By now, many people think they know what machine learning is: You “feed” computers a bunch of “training data” so that they “learn” to do things without our having to specify exactly how. But computers aren’t dogs, data isn’t kibble, and that previous sentence has way too many air quotes. What does that stuff really mean?
Machine learning is a subfield of artificial intelligence, which explores how to computationally simulate (or surpass) humanlike intelligence. While some AI techniques (such as expert systems) use other approaches, machine learning drives most of the field’s current progress by focusing on one thing: using algorithms to automatically improve the performance of other algorithms.
Here’s how that can work in practice, for a common kind of machine learning called supervised learning. The process begins with a task — say, “recognize cats in photos.” The goal is to find a mathematical function that can accomplish the task. This function, which is called the model, will take one kind of numbers as input — in this case, digitized photographs — and transform them into more numbers as output, which might represent labels saying “cat” or “not cat.” The model has a basic mathematical form, or shape, that provides some structure for the task, but it’s not likely to produce accurate results at first.
Now it’s time to train the model, which is where another kind of algorithm takes over. First, a different mathematical function (called the objective) computes a number representing the current “distance” between the model’s outputs and the desired result. Then, the training algorithm uses the objective’s distance measurement to adjust the shape of the original model. It doesn’t have to “know” anything about what the model represents; it simply nudges parts of the model (called the parameters) in certain mathematical directions that minimize that distance between actual and desired output.
Once these adjustments are made, the process restarts. The updated model transforms inputs from the training examples into (slightly better) outputs, then the objective function indicates yet another (slightly better) adjustment to the model. And so on, back and forth, back and forth. After enough iterations, the trained model should be able to produce accurate outputs for most of its training examples. And here’s the real trick: It should also maintain that performance on new examples of the task, as long as they’re not too dissimilar from the training.
Using one function to repeatedly nudge another function may sound more like busywork than “machine learning.” But that’s the whole point. Setting this mindless process in motion lets a mathematical approximation of the task emerge automatically, without human beings having to specify which details matter. With efficient algorithms, well-chosen functions and enough examples, machine learning can create powerful computational models that do things we have no idea how to program.
Classification and prediction tasks — like identifying cats in photos or spam in emails — usually rely on supervised machine learning, which means the training data is already sorted in advance: The photos containing cats, for example, are labeled “cat.” The training process shapes a function that can map as much of the input onto its corresponding (known) output as possible. After that, the trained model labels unfamiliar examples.
Unsupervised learning, meanwhile, finds structure within unlabeled examples, clustering them into groups that are not specified in advance. Content-recommendation systems that learn from a user’s past behavior, as well as some object-recognition tasks in computer vision, can rely on unsupervised learning. Some tasks, like the language modeling performed by systems like GPT-4, use clever combinations of supervised and unsupervised techniques known as self- and semi-supervised learning.

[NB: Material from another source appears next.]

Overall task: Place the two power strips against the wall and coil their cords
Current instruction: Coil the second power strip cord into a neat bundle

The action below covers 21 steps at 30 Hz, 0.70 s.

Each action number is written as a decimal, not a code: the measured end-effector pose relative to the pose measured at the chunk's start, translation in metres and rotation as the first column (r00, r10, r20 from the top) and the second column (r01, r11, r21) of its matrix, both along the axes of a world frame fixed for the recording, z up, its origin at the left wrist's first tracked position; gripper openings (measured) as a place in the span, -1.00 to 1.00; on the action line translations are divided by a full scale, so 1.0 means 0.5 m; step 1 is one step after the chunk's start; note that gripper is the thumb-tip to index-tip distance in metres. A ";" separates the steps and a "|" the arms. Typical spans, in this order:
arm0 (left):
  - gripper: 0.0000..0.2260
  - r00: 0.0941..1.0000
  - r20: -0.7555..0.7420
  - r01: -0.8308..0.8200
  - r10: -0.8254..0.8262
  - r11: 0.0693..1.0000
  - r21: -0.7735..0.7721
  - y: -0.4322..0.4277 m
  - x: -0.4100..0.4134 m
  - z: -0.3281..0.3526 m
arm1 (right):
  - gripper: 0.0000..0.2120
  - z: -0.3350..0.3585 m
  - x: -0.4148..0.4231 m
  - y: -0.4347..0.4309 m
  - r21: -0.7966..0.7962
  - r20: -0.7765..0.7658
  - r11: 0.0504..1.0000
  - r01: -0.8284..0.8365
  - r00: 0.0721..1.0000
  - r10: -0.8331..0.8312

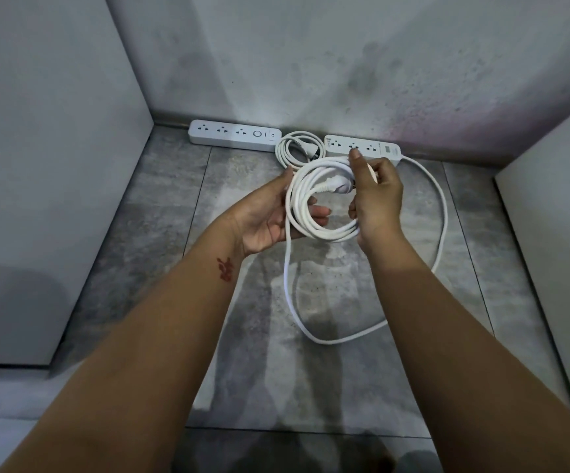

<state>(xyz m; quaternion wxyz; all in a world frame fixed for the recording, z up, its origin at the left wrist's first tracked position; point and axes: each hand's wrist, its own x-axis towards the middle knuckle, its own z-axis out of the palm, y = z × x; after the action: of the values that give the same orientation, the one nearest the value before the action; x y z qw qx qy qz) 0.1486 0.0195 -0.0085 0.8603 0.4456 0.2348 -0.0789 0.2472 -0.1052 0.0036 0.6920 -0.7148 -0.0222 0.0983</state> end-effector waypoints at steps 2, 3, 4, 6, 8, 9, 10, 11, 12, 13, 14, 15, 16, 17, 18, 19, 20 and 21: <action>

Finally, reinforcement learning shapes a function by using a reward signal instead of examples of desired results. By maximizing this reward through trial and error, a model can improve its performance on dynamic, sequential tasks like playing games (like chess and Go) or controlling the behavior of real and virtual agents (like self-driving cars or chatbots).
To put these approaches into practice, researchers use a variety of exotic-sounding algorithms, from kernel machines to Q-learning. But since the 2010s, artificial neural networks have taken center stage. These algorithms — so named because their basic shape is inspired by the connections between brain cells — have succeeded at many complex tasks once considered impractical. Large language models, which use machine learning to predict the next word (or word fragment) in a string of text, are built with “deep” neural networks with billions or even trillions of parameters.

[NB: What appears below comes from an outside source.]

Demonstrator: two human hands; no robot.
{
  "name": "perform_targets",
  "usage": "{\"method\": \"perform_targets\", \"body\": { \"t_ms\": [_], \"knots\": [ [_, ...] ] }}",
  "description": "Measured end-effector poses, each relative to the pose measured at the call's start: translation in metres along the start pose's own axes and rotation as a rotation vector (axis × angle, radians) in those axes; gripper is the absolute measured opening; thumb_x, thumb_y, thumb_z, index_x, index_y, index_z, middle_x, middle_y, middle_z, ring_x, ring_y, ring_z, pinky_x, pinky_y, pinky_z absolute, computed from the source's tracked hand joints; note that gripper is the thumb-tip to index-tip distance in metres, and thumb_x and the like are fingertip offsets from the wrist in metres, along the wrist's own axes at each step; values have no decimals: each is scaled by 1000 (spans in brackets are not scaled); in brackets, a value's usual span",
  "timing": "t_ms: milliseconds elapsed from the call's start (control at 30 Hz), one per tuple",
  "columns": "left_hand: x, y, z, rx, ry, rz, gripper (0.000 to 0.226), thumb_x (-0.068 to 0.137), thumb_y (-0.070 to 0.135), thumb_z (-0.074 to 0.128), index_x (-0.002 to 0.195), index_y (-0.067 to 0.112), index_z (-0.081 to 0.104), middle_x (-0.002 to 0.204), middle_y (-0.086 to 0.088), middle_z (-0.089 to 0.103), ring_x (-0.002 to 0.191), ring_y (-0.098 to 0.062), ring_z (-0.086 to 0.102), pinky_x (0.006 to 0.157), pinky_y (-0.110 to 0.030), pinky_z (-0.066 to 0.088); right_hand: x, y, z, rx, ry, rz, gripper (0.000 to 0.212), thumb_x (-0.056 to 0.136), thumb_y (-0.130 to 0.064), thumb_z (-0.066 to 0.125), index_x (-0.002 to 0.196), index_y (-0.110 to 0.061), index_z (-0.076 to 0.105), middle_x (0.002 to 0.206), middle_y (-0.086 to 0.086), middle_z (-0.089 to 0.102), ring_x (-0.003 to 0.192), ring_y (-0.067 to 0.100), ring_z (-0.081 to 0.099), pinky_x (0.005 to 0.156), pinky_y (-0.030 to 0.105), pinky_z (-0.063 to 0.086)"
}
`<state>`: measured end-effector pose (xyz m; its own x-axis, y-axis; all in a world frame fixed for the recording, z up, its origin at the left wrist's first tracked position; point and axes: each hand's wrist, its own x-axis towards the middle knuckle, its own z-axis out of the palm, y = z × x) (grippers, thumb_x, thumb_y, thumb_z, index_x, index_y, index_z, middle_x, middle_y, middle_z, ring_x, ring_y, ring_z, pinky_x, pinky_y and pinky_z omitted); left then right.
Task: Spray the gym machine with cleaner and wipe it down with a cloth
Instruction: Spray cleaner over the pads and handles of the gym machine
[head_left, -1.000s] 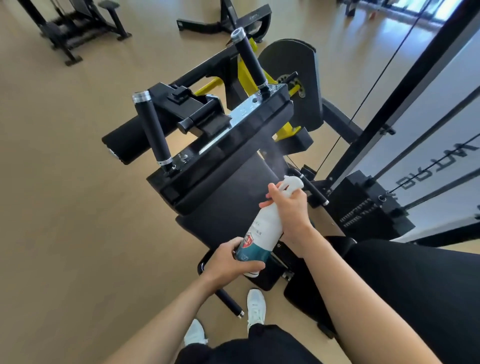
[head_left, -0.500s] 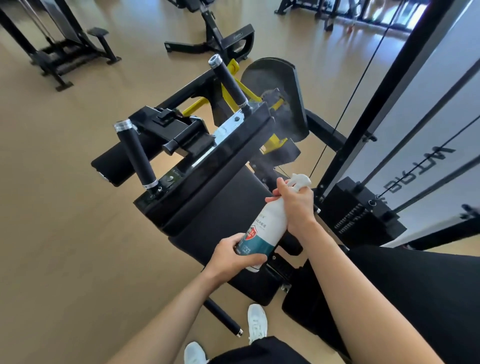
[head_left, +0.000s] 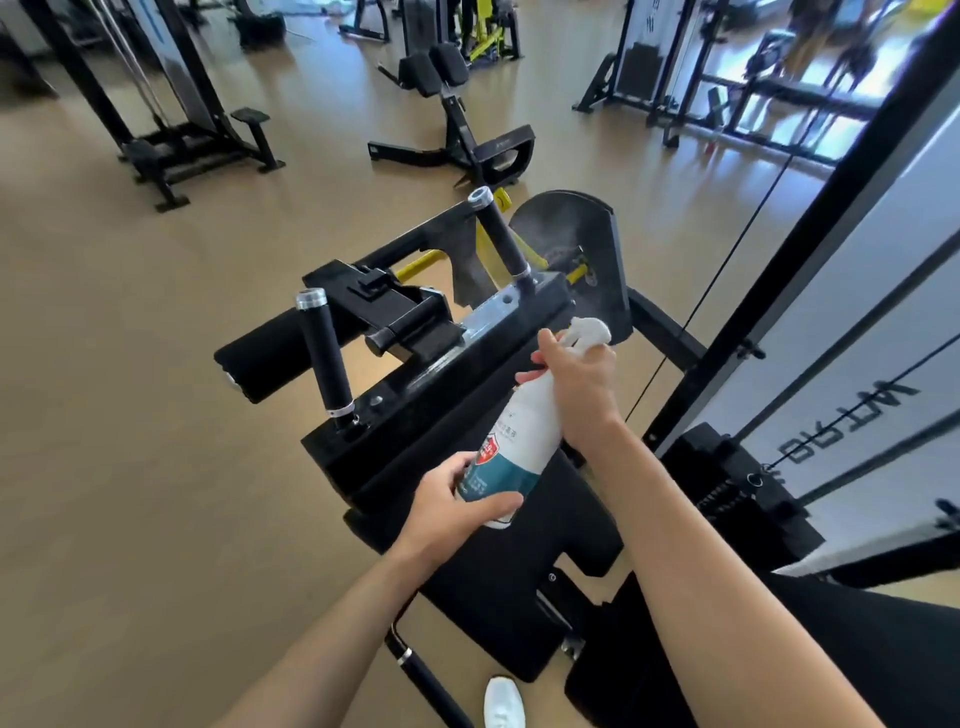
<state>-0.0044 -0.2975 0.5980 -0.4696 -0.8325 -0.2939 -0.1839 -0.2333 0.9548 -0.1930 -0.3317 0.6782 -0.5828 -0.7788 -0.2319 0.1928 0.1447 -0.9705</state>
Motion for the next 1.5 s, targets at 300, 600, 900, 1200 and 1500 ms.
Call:
{"method": "perform_targets", "body": {
  "t_ms": [300, 600, 900, 1200, 1500],
  "knots": [
    [21, 27, 17, -42, 106, 40, 39, 78, 34, 89, 109, 19, 73, 96, 2, 78, 82, -6, 71, 67, -18, 51, 30, -45, 15, -157, -34, 19, 21, 100, -26, 68, 92, -16, 51, 85, 9, 67, 54, 19, 72, 53, 35, 63],
    [34, 39, 27, -92, 71, 39, 36, 80, 33, 87, 108, 16, 73, 95, 0, 78, 84, -6, 72, 67, -16, 52, 44, -59, 17, -257, -90, 4, 26, 96, -25, 72, 107, -5, 61, 92, 13, 72, 63, 26, 76, 61, 40, 65],
    [8, 12, 3, 86, -237, -22, 56, 71, 22, 95, 119, 19, 65, 108, 1, 77, 104, -16, 74, 95, -35, 59, -10, -26, 26, -516, -395, -188, 25, 97, -25, 69, 103, -3, 59, 78, 16, 74, 63, 27, 76, 71, 45, 64],
    [-65, -40, -48, 48, -164, -117, 52, 74, 5, 90, 117, 18, 66, 105, 3, 77, 103, -15, 73, 84, -26, 58, -88, 24, 82, -661, -436, -173, 29, 102, -38, 61, 89, -12, 59, 70, 3, 74, 52, 1, 65, 55, 18, 45],
    [-101, -65, -107, -35, -128, -139, 49, 77, -3, 86, 119, 13, 66, 103, 2, 78, 97, -15, 74, 81, -25, 57, -133, 47, 123, -547, -262, -196, 30, 102, -32, 61, 93, -4, 59, 70, 9, 73, 54, 11, 70, 66, 32, 60]
  ]
}}
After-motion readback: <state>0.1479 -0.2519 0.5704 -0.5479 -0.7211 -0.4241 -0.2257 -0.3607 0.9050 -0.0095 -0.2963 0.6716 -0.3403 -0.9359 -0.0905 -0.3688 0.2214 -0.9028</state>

But even these behemoths, like all machine learning models, are just functions at heart — mathematical shapes. In the right context, they can be extremely powerful tools, but they also have familiar weaknesses. An “overfitted” model fits its training examples so snugly that it can’t reliably generalize, like a cat-recognizing system that fails when a photo is turned upside-down. Biases in data can be amplified by the training process, leading to distorted — or even unjust — results. And even when a model does work, it’s not always clear why. (Deep learning algorithms are particularly plagued by this “interpretability” problem.)
Still, the process itself is easy to recognize. Deep down, these machines all learn the same way: back and forth, back and forth.